** WORK ITEM **
Repeat every line of the data exactly, but not the pictures.

** SUPPLIED MATERIAL **
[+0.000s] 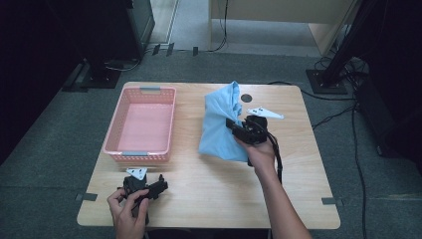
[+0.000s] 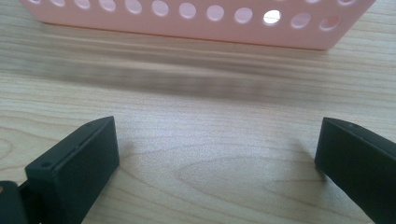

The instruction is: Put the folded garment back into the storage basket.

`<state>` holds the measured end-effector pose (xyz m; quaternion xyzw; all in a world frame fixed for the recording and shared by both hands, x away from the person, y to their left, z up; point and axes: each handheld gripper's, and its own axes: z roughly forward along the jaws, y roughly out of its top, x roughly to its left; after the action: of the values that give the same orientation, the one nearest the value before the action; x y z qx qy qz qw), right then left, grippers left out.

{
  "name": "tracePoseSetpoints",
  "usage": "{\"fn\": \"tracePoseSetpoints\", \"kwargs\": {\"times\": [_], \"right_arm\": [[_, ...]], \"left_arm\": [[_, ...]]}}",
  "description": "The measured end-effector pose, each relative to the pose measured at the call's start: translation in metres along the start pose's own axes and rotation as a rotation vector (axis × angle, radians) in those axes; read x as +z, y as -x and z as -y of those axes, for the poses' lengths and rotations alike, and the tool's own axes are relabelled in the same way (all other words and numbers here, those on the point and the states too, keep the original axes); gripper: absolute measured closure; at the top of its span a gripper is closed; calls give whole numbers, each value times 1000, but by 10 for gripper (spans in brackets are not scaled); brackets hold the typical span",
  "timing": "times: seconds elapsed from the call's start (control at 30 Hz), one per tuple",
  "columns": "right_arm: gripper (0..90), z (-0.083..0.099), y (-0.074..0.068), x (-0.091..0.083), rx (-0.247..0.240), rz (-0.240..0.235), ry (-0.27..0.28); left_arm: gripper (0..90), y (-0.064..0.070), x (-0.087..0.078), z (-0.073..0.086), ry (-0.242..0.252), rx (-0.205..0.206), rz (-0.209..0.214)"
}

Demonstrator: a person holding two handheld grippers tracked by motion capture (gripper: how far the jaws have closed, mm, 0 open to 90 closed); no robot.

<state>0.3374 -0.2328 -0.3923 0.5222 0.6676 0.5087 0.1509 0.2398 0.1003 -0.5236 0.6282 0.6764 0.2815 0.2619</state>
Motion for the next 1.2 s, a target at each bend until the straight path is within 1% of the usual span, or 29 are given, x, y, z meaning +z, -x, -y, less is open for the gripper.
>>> {"fn": "tracePoseSetpoints", "kwargs": {"times": [0.2, 0.4, 0.63, 0.97, 1.0, 1.03, 1.2], "right_arm": [[771, -9, -11, 2, -11, -8, 1], [771, -19, -21, 2, 0, -34, 11], [770, -31, -34, 5, 3, -53, 14], [770, -46, -54, 9, -13, -73, 25], [770, -46, -54, 9, -13, -73, 25], [769, -49, -58, 11, -18, -79, 28], [769, -56, -70, 14, -30, -96, 32]], "left_arm": [[0, 0, 0, 0, 0, 0, 0], [0, 0, 0, 0, 0, 0, 0], [0, 0, 0, 0, -1, 0, 1], [0, 0, 0, 0, -1, 0, 1], [0, 0, 0, 0, -1, 0, 1], [0, 0, 0, 0, -3, 0, 1], [0, 0, 0, 0, -3, 0, 1]]}}
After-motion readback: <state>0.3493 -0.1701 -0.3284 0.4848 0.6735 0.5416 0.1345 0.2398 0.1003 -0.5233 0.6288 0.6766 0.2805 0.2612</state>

** RESULT OF THE EXERCISE **
[+0.000s] 
[+0.000s] 

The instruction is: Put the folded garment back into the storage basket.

`<state>` holds the measured end-effector pose (xyz m; quaternion xyzw; all in a world frame fixed for the recording and shared by both hands, x away from the person, y to their left, z up; point and axes: each handheld gripper's, and its own axes: z roughly forward along the jaws, y roughly out of its top, x roughly to its left; after the action: of the values that give the same orientation, the one nearest the value before the action; x y z qx qy qz qw), right then left, grippers left out.

{
  "name": "tracePoseSetpoints",
  "usage": "{\"fn\": \"tracePoseSetpoints\", \"kwargs\": {\"times\": [_], \"right_arm\": [[_, ...]], \"left_arm\": [[_, ...]]}}",
  "description": "The measured end-effector pose, each relative to the pose measured at the call's start: translation in metres along the start pose's own axes and rotation as a rotation vector (axis × angle, radians) in those axes; read x as +z, y as -x and z as -y of those axes, for the poses' lengths and rotations alike, and the tool's own axes are relabelled in the same way (all other words and numbers here, those on the point and the states too, keep the original axes); gripper: absolute measured closure; at the top of its span a gripper is closed; calls give whole numbers, each value times 1000, but by 10 for gripper (spans in brackets are not scaled); brackets hold the typical span",
  "timing": "times: seconds elapsed from the call's start (control at 30 Hz), one per tuple",
  "columns": "right_arm: gripper (0..90), z (-0.083..0.099), y (-0.074..0.068), x (-0.091..0.083), rx (-0.247..0.240), rz (-0.240..0.235), ry (-0.27..0.28); left_arm: gripper (0..90), y (-0.064..0.070), x (-0.087..0.078), z (-0.073..0.086), ry (-0.242..0.252), rx (-0.205..0.206), rz (-0.209..0.214)"
}

Demonstrator: a person holding two handheld grippers tracked by motion capture (gripper: how far the jaws have closed, mm, 0 open to 90 closed); no robot.

<state>0.3374 -0.2328 -0.3923 0.5222 0.6676 0.5087 0.1509 0.2398 0.1003 -0.5236 0.6282 0.6764 0.2815 0.2619</state>
Motion for the next 1.2 s, a target at each bend until the straight path is within 1% of the usual span, or 29 are given, x, y, z meaning +z, -x, -y, less is open for the gripper.
>>> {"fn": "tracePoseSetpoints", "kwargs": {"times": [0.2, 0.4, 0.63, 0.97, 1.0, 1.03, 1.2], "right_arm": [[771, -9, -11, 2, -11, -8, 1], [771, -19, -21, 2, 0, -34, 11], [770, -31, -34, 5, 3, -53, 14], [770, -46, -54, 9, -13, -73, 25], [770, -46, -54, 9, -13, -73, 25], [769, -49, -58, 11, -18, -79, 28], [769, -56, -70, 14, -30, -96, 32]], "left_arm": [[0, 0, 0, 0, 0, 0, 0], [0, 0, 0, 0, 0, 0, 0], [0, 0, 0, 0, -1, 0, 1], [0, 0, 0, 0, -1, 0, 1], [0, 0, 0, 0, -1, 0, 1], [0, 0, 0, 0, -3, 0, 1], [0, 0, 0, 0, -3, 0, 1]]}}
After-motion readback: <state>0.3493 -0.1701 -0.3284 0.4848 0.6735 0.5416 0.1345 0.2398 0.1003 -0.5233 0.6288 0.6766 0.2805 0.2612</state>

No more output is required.